▶ _TASK TO CARRY OUT_
Only one stretch of the data below is needed. Output the lines from the one with "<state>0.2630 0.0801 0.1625" up to and including the one with "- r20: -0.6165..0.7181", exactly as they stand.

▶ _Data excerpts_
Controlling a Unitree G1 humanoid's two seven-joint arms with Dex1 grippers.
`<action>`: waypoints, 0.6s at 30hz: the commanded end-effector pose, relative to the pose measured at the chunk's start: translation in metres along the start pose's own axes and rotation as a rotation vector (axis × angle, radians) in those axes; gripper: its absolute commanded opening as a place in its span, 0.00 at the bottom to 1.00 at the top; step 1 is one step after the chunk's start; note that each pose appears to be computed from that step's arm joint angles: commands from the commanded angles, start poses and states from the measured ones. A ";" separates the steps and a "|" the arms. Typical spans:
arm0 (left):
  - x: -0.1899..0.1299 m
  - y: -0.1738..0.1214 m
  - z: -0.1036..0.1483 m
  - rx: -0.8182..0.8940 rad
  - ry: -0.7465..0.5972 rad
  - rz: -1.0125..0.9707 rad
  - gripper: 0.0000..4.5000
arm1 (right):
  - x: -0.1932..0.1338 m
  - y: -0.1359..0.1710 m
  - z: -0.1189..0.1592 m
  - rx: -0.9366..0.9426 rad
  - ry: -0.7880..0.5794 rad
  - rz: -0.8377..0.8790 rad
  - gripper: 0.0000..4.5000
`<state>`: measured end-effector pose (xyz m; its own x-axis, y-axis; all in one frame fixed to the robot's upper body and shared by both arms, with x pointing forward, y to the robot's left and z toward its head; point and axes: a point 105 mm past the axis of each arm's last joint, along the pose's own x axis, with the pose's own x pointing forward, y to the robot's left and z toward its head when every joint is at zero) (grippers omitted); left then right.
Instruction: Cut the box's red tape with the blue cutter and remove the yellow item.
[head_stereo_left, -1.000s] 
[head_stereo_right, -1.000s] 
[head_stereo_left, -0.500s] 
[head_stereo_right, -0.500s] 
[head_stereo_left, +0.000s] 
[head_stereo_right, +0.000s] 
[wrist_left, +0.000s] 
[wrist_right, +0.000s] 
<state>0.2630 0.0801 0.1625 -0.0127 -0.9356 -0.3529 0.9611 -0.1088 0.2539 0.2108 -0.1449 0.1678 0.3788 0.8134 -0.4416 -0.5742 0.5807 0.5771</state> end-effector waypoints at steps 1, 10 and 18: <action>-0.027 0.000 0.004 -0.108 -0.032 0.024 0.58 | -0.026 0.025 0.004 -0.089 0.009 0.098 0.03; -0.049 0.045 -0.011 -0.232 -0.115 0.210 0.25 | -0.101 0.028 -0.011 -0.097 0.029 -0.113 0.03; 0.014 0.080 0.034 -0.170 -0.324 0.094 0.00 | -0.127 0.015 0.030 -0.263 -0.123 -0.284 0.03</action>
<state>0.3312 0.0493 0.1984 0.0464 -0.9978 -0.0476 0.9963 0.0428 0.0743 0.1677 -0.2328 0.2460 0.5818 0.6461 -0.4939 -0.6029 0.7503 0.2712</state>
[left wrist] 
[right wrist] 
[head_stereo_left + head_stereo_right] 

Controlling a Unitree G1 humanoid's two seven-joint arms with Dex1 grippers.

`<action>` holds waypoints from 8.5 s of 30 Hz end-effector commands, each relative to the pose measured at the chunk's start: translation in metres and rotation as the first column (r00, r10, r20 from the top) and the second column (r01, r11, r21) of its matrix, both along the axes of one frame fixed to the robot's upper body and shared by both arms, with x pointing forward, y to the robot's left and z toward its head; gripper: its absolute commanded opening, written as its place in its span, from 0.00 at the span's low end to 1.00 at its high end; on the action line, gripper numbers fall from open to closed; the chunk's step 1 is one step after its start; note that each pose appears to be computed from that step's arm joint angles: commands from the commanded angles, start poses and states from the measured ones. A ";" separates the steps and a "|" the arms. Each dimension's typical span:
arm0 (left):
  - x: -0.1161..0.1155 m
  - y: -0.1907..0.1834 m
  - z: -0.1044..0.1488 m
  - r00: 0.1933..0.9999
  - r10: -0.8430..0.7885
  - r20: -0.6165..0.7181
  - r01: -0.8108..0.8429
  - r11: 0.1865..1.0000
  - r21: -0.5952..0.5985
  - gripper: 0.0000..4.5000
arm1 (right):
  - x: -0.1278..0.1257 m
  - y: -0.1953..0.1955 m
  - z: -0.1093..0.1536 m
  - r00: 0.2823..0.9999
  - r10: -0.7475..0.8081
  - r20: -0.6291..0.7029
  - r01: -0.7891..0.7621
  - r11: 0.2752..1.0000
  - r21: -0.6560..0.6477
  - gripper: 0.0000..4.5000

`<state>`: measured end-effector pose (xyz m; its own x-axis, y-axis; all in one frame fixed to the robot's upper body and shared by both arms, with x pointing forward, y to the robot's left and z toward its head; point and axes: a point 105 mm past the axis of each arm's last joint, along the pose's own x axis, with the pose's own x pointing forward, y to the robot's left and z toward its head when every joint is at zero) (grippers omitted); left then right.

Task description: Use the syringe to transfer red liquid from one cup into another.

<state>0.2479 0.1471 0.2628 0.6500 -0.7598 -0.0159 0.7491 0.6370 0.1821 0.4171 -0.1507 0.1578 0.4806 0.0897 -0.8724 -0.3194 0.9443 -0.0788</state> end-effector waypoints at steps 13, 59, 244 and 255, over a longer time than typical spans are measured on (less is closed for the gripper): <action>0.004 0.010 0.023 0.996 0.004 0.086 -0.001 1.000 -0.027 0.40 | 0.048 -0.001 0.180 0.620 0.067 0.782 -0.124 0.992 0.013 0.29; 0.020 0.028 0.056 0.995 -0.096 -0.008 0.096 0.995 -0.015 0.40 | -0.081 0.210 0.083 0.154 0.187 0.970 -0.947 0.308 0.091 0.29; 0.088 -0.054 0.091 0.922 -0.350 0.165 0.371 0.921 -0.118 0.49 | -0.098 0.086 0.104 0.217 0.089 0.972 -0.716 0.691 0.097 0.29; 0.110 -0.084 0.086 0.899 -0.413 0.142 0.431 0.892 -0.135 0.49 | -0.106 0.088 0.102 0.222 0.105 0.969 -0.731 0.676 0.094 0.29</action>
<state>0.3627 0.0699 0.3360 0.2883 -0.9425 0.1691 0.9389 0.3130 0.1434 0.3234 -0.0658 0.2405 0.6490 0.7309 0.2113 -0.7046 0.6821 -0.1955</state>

▶ _OUTPUT FOR THIS TASK_
<state>0.2630 0.0801 0.1625 -0.0127 -0.9356 -0.3529 0.9611 -0.1088 0.2539 0.2108 -0.1449 0.1678 0.3788 0.8134 -0.4416 -0.5742 0.5807 0.5771</state> end-effector waypoints at steps 1, 10 and 18: <action>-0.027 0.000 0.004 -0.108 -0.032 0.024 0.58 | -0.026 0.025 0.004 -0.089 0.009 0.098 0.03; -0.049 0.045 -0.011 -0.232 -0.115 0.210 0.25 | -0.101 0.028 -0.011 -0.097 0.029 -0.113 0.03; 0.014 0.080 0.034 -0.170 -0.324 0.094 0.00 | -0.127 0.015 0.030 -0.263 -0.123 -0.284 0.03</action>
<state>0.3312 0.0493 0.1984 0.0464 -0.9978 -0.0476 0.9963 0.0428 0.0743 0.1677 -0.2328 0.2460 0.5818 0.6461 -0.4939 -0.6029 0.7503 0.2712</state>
[left wrist] 
[right wrist] 
[head_stereo_left + head_stereo_right] 

Controlling a Unitree G1 humanoid's two seven-joint arms with Dex1 grippers.

`<action>` holds waypoints from 8.5 s of 30 Hz end-effector commands, each relative to the pose measured at the chunk's start: translation in metres and rotation as the first column (r00, r10, r20 from the top) and the second column (r01, r11, r21) of its matrix, both along the axes of one frame fixed to the robot's upper body and shared by both arms, with x pointing forward, y to the robot's left and z toward its head; gripper: its absolute commanded opening, written as its place in its span, from 0.00 at the span's low end to 1.00 at its high end; on the action line, gripper numbers fall from open to closed; the chunk's step 1 is one step after its start; note that each pose appears to be computed from that step's arm joint angles: commands from the commanded angles, start poses and states from the measured ones. A ";" separates the steps and a "|" the arms. Each dimension's typical span:
arm0 (left):
  - x: -0.1161..0.1155 m
  - y: -0.1907..0.1834 m
  - z: -0.1044..0.1488 m
  - r00: 0.1933..0.9999
  - r10: -0.8430..0.7885
  - r20: -0.6165..0.7181

The exercise is done; no more work remains.